Am letzten Sonntag war das Zentrum von Tunis Schauplatz gewaltsamer Auseinandersetzungen zwischen Demonstranten und Polizei. protestierende aller Altersgruppen wollten unbedingt auf der Straße Habib Bourguiba den 9. April feiern. Der Gedenktag an die Proteste vom 09. April 1938, die von der französischen Besatzungsmacht blutig niedergeschagen wurden, wurde nun auch im postrevolutionären Tunesien zu einem “schwarzen” Tag. Damals wie heute durften die Demonstranten nicht auf die symbolträchtige breite Straße im Herzen von Tunis.

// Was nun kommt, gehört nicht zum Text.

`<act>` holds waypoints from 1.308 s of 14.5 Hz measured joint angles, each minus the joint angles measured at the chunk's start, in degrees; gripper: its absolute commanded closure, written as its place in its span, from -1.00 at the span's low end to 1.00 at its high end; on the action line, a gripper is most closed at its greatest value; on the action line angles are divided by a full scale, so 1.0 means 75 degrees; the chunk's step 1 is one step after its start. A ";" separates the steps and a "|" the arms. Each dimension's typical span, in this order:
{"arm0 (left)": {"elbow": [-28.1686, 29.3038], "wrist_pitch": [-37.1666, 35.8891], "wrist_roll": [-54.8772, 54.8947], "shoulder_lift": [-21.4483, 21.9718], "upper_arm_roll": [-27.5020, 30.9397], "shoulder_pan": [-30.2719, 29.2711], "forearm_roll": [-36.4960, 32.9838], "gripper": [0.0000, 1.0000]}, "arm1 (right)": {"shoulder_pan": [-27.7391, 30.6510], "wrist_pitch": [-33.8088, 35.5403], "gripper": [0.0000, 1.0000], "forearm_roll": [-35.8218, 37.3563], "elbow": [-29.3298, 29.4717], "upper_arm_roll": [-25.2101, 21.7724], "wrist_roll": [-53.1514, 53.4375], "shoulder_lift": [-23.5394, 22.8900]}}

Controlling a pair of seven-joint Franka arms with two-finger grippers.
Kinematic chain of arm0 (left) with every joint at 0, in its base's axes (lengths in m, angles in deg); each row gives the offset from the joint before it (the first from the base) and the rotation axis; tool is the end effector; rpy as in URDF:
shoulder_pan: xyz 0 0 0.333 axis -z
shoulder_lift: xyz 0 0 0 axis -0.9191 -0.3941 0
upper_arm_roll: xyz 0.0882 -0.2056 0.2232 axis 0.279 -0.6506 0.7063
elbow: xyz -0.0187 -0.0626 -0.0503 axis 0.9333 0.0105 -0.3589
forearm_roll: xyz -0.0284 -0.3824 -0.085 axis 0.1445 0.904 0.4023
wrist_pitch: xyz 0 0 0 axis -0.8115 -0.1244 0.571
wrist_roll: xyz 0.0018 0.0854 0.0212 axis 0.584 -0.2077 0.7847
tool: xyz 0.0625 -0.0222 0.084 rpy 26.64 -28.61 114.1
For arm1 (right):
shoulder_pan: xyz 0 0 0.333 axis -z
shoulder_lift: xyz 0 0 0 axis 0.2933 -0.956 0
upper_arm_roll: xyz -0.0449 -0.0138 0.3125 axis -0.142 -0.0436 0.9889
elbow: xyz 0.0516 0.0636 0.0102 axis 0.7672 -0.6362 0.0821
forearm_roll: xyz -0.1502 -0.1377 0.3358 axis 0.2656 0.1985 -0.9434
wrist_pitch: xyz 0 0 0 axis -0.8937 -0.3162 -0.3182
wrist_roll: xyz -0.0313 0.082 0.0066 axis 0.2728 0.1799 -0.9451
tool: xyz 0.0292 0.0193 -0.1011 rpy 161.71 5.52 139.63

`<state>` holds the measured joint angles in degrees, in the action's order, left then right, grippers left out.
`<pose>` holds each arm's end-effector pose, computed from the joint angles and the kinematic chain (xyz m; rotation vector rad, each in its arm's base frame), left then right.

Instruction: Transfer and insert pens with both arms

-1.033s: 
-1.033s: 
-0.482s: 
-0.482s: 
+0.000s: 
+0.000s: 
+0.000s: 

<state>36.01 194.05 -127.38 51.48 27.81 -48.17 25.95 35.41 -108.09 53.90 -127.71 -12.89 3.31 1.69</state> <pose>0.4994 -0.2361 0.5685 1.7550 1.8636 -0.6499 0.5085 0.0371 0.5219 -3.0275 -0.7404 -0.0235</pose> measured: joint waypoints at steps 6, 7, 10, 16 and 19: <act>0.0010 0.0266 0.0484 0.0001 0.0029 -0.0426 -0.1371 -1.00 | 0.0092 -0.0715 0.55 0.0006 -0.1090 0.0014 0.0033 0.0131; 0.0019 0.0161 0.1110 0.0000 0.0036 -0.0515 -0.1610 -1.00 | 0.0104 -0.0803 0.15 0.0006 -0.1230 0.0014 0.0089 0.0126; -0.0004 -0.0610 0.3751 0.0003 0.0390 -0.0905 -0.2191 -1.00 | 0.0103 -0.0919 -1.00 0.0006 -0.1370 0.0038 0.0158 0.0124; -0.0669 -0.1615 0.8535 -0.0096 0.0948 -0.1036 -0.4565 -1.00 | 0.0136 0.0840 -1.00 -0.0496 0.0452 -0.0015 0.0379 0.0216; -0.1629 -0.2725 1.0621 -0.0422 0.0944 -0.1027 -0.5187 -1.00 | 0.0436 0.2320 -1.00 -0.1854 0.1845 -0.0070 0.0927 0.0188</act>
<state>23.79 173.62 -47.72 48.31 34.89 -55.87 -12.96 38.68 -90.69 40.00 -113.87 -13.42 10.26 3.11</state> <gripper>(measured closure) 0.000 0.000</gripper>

Doch heute kämpften Tunesier gegen Tunesier, Polizei Schulter an Schulter mit Hooligans gegen Demonstranten, die kein anderes Ziel hatten, als Habib Bourguiba zu stürmen, und den Beschluss des Innenministeriums – dieses hatte Demos auf dem Habib Bourguiba Tage zuvor verboten – zu brechen. “Wir müssen Habib Bourguiba befreien” skandierten die Demonstranten kopflos. Die Polizei wollte aber nicht einlenken. So kam es zum Crash. Tränengas wurde abgefeuert, Polizisten jagen den Menschen in Nebenstraßen hinterher, verprügelten manche, bewarfen sich mit Demonstranten mit Steinen gegenseitig. Das Ergebnis: viele Verletzte Zivilisten, einige Polizisten und eine Schlacht, die keinem wirklich genutzt hat. Sicherlich hat sich das Innenministerium mit dem Verbot ein Problem ins Haus geholt. Oppositionelle wittern geradezu solche Chancen. Dass auch Kriminelle der Polizei bei der Bekämpfung von Demos helfen, ist ein Skandal für das längst überforderte Innenministerium. Aber zu den Eskapaden am 09.04. hat auch die intellektuelle Elite beigetragen. Mit viel Körpereinsatz und Kriegsparolen führten sie die Menge und wollten auf die Habib Bourguiba. Sie waren nicht gesinnt, die Gewaltausbrüche zu verhindern. nein sie provozierten die Gewalt. Wie wäre es aber, wenn man gegen den Beschluss des Innenministeriums anders protestierte? Wie wäre es, wenn man nicht direkt die körperliche Konfrontation gesucht hätte. Mann kann schon über die Medien viel Druck machen. Man kann Kundgebungen anderswo veranstalten und gegen den Beschluss vernünftig arbeiten, bis Innenministerium den blöden Beschluss rückgängig macht und Habib Bourguiba zu Protesten wieder frei gibt. Muss es sein, dass schnell Blut vergossen wird, dass die ohnehin reizbare Volksseele in Wallung kommt. Mit großen Demos haben wir schon den Diktator gestürzt. Das war gut. Wenn der anhaltende Protestwahn aber zur Lebensform wird, dann stürzen wir am Enden das Land selbst in einen Abgrund.